Every line in the data below from the one containing "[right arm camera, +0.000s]" down to the one containing "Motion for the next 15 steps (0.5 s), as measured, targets", both included, must be retyped exactly; no other line is to appear.

(Stored entries)

☆ ☆ ☆ ☆

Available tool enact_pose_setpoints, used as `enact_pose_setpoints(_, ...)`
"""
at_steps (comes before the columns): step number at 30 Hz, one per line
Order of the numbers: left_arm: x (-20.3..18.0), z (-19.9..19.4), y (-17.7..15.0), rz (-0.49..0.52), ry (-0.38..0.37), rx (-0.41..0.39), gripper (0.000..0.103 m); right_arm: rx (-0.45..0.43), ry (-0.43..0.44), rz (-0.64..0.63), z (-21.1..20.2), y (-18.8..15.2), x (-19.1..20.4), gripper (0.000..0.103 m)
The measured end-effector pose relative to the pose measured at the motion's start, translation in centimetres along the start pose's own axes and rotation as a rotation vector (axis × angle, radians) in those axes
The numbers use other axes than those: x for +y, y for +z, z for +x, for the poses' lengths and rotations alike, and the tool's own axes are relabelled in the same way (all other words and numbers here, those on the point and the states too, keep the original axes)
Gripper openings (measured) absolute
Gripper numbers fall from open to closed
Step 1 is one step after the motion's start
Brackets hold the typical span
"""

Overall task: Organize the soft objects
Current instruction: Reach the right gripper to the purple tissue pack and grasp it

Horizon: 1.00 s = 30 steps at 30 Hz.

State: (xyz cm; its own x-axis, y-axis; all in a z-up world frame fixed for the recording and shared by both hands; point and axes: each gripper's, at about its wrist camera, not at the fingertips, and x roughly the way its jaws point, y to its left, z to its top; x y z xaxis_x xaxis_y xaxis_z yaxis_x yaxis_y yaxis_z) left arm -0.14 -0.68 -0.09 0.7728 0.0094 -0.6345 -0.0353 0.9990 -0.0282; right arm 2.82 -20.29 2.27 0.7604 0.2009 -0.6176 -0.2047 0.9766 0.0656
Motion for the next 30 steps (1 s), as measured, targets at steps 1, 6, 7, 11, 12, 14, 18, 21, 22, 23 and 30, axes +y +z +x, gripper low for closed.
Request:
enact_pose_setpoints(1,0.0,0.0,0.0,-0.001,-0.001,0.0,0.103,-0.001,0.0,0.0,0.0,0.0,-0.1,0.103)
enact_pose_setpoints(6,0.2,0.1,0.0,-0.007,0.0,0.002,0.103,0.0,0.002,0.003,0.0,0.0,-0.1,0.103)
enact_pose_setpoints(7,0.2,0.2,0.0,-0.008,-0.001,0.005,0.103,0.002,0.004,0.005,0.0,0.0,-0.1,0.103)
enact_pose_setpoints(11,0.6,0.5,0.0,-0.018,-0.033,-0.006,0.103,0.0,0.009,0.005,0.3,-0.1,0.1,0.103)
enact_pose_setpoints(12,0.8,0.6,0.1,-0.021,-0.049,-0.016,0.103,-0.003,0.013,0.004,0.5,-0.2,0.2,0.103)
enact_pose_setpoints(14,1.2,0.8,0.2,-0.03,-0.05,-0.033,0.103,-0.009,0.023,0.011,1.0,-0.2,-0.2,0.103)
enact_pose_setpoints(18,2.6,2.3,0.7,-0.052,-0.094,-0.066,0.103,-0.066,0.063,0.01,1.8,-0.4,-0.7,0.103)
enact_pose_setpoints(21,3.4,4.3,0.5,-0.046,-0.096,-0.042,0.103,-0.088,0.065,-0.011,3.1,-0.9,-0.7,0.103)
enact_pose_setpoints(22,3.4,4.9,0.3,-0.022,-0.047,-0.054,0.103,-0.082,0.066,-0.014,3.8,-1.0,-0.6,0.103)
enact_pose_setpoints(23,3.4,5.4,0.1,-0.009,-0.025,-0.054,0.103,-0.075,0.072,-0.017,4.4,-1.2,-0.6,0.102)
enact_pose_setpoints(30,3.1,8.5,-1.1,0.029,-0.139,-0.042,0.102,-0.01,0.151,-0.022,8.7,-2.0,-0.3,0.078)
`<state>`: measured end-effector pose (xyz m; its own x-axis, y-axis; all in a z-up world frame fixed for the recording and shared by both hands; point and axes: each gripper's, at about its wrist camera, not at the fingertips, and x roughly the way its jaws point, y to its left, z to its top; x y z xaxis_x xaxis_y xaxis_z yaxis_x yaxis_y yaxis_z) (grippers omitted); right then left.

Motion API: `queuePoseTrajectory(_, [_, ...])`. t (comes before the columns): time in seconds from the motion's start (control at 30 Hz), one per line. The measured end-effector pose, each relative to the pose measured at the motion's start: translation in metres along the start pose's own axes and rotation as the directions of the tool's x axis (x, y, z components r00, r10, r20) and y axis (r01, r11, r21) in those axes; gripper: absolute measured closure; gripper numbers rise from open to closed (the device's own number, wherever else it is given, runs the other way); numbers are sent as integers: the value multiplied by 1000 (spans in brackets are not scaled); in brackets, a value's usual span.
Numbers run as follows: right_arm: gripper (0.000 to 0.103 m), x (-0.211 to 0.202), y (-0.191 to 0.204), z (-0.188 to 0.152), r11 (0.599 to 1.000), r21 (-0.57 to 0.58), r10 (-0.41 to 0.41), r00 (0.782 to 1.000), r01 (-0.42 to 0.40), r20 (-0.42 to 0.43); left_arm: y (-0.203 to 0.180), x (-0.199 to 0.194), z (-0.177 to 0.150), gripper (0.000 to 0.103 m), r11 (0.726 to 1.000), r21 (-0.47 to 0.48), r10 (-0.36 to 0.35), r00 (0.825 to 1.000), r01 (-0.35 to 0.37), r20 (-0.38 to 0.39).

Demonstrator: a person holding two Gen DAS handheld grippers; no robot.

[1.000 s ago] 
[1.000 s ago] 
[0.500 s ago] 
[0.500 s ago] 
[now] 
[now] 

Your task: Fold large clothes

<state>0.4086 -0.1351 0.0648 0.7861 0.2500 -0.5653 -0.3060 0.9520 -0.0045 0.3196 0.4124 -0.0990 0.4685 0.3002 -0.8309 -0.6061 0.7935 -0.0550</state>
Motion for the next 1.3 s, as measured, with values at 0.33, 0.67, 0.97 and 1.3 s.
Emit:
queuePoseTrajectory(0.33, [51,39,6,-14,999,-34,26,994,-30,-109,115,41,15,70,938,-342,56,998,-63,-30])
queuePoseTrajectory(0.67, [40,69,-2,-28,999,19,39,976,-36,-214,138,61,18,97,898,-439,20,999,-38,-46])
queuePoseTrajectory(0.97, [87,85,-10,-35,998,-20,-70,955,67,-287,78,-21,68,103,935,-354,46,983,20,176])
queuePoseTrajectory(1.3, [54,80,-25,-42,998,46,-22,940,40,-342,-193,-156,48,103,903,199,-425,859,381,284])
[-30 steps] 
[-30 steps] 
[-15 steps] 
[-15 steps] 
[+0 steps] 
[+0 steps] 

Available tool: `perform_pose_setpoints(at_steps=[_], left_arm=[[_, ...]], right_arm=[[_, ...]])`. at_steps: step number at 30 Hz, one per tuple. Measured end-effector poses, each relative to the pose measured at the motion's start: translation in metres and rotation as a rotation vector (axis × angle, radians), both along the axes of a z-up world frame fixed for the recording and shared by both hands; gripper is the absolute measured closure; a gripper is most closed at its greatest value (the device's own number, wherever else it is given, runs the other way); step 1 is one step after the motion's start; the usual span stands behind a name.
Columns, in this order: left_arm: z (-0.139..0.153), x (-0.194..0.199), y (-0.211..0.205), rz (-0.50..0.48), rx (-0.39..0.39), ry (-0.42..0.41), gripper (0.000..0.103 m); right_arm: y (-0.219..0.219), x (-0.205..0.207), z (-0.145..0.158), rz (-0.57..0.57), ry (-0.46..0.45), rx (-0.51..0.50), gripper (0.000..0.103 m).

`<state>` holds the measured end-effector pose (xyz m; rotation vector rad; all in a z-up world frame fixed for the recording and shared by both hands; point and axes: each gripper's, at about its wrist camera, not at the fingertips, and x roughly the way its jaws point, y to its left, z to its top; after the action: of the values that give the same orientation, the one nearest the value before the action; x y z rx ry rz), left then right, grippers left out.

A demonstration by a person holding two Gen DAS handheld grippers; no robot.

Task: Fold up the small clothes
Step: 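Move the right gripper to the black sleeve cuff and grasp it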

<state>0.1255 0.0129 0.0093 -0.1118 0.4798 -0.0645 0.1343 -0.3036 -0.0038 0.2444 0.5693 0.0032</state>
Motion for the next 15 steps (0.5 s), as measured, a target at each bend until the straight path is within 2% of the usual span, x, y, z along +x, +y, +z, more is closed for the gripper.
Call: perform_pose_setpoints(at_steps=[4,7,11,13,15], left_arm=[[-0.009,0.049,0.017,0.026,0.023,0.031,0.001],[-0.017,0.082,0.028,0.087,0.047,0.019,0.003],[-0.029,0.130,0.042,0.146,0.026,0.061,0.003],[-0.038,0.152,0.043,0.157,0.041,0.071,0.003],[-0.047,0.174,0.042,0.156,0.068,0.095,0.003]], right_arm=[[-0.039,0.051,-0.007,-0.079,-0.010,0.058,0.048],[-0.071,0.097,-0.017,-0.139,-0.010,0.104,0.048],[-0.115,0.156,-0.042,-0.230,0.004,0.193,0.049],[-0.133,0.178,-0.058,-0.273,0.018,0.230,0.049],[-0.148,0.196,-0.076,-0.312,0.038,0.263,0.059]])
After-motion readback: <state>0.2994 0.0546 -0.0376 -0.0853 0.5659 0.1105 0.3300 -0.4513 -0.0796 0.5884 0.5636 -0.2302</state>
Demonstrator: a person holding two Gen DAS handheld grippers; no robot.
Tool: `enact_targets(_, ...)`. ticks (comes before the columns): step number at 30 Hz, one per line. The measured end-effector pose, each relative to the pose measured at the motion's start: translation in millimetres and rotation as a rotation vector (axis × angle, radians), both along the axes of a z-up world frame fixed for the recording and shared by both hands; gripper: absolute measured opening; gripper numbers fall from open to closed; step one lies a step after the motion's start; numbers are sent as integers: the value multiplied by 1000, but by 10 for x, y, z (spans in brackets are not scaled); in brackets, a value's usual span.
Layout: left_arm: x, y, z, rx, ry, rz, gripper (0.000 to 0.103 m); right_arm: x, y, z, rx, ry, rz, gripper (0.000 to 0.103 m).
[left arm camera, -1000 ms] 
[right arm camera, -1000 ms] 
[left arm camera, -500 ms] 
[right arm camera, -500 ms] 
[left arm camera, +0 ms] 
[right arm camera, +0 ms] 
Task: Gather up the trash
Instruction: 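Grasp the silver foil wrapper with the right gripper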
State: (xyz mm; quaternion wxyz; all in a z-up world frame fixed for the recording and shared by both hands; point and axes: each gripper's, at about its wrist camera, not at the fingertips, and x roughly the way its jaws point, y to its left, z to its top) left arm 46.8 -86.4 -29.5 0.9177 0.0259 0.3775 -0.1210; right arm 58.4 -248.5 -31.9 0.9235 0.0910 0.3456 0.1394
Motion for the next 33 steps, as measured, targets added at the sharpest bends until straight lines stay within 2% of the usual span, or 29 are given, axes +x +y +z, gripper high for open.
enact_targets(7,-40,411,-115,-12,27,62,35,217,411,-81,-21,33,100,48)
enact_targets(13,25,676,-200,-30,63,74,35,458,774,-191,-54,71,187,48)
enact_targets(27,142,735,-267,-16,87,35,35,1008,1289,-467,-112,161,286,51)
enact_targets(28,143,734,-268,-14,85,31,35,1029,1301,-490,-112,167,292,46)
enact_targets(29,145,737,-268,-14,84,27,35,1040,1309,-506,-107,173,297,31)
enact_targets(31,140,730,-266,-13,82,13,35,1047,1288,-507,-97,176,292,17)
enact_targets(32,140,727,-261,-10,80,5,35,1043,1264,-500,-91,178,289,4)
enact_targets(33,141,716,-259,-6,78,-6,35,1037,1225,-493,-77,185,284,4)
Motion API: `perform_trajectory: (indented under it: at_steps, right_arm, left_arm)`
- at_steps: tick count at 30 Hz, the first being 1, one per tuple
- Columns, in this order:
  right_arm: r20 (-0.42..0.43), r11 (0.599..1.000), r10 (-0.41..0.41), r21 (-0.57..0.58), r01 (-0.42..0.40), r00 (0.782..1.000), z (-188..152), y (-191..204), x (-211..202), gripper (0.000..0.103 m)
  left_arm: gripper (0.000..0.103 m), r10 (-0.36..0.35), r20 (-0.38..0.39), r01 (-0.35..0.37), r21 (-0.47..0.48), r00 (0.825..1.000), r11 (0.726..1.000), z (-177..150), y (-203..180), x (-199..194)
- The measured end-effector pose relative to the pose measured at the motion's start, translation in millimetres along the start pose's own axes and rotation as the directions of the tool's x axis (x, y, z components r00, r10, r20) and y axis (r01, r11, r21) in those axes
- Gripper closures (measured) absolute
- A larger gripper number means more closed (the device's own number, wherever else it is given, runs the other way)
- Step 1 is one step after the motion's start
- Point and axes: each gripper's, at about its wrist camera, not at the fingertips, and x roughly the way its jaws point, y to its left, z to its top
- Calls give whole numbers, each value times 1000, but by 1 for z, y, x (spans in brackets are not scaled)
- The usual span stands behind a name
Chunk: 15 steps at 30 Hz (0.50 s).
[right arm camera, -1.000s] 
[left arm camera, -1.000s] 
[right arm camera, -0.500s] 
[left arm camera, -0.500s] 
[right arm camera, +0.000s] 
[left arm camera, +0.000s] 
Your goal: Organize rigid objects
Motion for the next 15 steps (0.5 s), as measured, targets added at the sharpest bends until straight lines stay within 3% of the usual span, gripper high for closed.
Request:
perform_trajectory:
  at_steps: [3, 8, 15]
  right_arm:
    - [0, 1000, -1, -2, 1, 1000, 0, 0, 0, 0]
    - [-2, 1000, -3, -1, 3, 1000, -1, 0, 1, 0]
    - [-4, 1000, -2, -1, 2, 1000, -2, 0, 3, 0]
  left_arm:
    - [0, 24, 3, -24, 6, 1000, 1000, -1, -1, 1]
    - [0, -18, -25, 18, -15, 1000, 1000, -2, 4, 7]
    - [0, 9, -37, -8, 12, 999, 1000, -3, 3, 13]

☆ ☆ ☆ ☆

ANSWER SECTION =
[right arm camera, +0.000s] 
[left arm camera, +0.000s] 
Your goal: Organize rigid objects
Motion for the next 15 steps (0.5 s), as measured, targets added at the sharpest bends until straight lines stay within 3% of the usual span, gripper high for closed.

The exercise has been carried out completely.